Гриша поднимает руку, подавая условный сигнал. И вслед за этим перерезает вокруг палатки шнуры. Юра дёргает за брезент, и полотно медленно, словно купол опускающегося парашюта, складываясь, ложится на воду. Точнее, на браконьеров.
И тотчас палатка, вернее, то, во что она превратилась, словно оживает: движется, дёргается, подскакивает, будто что-то живое и беспомощное, то в одну сторону, то в другую, то вверх, то вниз. Из-под неё слышится хлюпанье и чавканье воды, испуганные выкрики, проклятья и ругань. Это барахтаются ошалевшие от страха браконьеры.
А вокруг них, прыгая и извиваясь в каком-то причудливом диком танце и разбрызгивая во все стороны воду, мечутся какие-то ужасные существа на двух ногах с жуткими белыми мордами, на которых застыли зловещие улыбки. К тому же эти существа дико визжат и смеются. Этот визг и смех, усиленный прозрачными рупорами, среди ночи при то появляющемся, то пропадающем месяце наводит на браконьеров особенный ужас. Не отстаёт от ребят и Султан. Глядя на них, он носится вокруг палатки, будто сорвался с цепи, и беспрерывно лает. Если кому-то из браконьеров удаётся выбраться из палатки, то он, увидев диковинные существа, которые извиваются перед ним, и большую собаку, тут же ищет спасение под брезентом палатки. Такого светопреставления остров не слышал, наверное, даже во время нападения на него дикарей Буребисты.

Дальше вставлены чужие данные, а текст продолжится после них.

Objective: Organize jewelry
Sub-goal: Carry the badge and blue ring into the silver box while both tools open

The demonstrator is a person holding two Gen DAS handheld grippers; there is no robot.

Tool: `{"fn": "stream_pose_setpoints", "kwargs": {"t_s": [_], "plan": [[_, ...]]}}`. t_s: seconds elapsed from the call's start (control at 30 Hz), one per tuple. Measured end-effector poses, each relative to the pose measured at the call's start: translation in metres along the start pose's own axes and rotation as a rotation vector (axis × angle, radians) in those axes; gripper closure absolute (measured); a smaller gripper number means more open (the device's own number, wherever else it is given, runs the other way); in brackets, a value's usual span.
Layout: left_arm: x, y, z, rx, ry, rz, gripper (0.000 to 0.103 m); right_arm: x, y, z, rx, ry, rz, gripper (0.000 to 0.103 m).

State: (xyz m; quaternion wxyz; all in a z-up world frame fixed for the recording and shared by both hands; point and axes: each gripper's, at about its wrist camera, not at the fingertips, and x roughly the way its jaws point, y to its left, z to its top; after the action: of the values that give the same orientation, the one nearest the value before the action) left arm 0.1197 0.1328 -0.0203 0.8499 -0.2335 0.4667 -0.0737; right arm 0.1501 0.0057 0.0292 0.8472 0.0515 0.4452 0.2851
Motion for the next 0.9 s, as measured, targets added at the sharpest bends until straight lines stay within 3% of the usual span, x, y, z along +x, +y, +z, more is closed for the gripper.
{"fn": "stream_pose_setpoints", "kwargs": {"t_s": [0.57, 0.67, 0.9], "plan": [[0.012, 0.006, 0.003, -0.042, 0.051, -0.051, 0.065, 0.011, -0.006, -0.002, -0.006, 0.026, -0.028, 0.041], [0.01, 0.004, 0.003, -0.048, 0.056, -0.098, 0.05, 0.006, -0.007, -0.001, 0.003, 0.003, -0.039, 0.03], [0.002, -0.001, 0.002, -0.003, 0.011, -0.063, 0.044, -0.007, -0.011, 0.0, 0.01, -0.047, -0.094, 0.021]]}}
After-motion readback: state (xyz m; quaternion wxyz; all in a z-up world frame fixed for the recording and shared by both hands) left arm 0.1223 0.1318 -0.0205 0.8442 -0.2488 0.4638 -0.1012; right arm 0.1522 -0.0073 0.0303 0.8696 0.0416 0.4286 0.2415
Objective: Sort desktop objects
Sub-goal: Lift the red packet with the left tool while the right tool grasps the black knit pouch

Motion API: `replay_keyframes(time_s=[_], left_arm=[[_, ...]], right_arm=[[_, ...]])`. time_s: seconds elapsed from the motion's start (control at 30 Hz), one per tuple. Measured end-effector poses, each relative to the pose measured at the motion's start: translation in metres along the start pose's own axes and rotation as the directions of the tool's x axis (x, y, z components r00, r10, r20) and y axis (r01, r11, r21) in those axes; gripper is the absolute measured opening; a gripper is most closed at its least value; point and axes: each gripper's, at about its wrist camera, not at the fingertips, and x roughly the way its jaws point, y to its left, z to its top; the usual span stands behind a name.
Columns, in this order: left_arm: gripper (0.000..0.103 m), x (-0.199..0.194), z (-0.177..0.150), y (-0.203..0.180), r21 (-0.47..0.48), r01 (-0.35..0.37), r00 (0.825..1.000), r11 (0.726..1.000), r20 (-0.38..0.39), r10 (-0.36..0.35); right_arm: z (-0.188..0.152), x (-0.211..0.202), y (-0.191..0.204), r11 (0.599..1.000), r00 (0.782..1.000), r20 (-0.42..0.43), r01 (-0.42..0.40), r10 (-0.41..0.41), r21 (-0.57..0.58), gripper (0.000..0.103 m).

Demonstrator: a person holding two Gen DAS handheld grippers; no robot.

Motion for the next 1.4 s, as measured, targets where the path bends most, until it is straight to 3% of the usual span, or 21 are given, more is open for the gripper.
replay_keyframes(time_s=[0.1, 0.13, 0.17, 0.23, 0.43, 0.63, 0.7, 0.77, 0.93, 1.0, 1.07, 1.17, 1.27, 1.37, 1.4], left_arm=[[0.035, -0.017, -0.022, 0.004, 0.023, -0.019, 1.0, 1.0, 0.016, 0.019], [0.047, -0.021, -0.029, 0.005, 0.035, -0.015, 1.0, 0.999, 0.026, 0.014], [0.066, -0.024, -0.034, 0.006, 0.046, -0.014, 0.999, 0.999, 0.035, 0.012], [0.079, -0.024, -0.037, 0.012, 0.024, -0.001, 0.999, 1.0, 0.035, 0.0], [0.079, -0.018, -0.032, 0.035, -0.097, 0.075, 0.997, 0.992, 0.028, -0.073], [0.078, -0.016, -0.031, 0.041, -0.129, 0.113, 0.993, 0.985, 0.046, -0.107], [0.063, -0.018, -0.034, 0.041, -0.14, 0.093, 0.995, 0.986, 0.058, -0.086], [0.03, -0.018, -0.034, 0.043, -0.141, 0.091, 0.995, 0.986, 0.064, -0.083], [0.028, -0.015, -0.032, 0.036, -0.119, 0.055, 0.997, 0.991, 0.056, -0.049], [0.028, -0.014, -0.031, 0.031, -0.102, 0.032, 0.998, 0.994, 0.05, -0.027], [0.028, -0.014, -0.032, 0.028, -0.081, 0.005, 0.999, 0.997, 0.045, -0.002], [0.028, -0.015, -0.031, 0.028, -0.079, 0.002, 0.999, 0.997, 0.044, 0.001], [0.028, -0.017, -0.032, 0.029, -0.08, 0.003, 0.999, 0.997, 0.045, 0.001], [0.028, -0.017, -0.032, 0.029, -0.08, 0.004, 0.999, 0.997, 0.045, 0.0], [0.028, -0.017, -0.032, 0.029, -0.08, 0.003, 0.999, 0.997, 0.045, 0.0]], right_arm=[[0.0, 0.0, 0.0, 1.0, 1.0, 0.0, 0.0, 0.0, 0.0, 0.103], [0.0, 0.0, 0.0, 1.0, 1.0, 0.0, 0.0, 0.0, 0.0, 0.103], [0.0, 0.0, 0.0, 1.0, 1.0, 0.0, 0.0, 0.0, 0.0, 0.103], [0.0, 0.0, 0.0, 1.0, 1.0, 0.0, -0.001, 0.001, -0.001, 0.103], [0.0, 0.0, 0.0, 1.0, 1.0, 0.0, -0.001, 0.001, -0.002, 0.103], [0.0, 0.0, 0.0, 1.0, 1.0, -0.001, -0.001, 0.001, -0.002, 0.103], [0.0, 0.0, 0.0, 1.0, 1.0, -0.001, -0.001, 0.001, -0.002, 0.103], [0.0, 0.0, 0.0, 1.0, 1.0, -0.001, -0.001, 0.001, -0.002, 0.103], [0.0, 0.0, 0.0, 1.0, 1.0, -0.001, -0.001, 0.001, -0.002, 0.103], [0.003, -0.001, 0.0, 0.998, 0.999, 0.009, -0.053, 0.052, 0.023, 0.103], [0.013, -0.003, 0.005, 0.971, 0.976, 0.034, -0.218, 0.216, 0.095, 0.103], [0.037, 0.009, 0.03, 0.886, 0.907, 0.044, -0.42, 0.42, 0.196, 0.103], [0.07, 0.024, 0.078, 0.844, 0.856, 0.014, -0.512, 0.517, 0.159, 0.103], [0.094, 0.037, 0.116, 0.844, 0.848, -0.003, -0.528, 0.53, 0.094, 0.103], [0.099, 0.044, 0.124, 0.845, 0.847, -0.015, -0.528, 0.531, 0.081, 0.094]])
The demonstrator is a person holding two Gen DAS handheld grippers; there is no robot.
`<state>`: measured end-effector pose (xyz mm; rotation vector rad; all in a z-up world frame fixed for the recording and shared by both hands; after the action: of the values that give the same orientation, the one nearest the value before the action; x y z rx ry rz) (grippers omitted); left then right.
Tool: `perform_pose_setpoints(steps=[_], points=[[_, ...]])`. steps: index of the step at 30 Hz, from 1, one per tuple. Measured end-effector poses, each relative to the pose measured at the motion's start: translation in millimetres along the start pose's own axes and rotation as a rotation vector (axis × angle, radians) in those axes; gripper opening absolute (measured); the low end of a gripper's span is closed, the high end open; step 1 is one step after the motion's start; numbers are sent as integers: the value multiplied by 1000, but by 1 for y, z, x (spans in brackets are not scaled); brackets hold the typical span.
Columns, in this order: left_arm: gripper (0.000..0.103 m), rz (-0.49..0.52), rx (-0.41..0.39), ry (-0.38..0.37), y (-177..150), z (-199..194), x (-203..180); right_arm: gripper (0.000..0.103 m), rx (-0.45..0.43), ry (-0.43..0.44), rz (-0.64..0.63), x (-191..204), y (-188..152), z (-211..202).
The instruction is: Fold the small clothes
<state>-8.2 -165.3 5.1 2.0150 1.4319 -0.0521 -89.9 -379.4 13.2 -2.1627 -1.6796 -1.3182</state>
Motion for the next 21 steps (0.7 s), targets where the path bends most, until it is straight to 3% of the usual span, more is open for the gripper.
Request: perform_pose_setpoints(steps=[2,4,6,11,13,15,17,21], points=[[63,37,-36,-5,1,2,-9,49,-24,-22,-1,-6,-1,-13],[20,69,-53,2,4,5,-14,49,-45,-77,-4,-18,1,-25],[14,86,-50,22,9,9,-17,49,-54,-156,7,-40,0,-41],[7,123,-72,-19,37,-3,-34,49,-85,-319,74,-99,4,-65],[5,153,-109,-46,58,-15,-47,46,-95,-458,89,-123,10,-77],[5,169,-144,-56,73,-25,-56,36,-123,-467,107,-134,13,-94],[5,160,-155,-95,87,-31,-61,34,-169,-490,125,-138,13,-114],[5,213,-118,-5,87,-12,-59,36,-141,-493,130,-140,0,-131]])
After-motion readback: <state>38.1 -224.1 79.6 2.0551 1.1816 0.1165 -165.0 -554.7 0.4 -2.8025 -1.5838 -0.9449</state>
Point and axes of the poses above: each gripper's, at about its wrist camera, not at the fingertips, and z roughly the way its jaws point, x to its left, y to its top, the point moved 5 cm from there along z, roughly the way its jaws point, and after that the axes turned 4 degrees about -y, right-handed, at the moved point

Продолжается «Варфоломеевская ночь» недолго. Через несколько минут Гриша подаёт условный знак, и тотчас «привидения» останавливаются и умолкают. А в следующее мгновение исчезают в высокой траве.
Однако в палатке ещё долго после этого не утихают возня и галдёж. И даже освободившись в конце концов из палаточного плена, мокрые и грязные с головы до ног браконьеры не сразу приходят в себя. Они продолжают бесцельно бегать вокруг палатки, падать в воду, натыкаться друг на дружку, толкаться и отпускать крепкие словечки.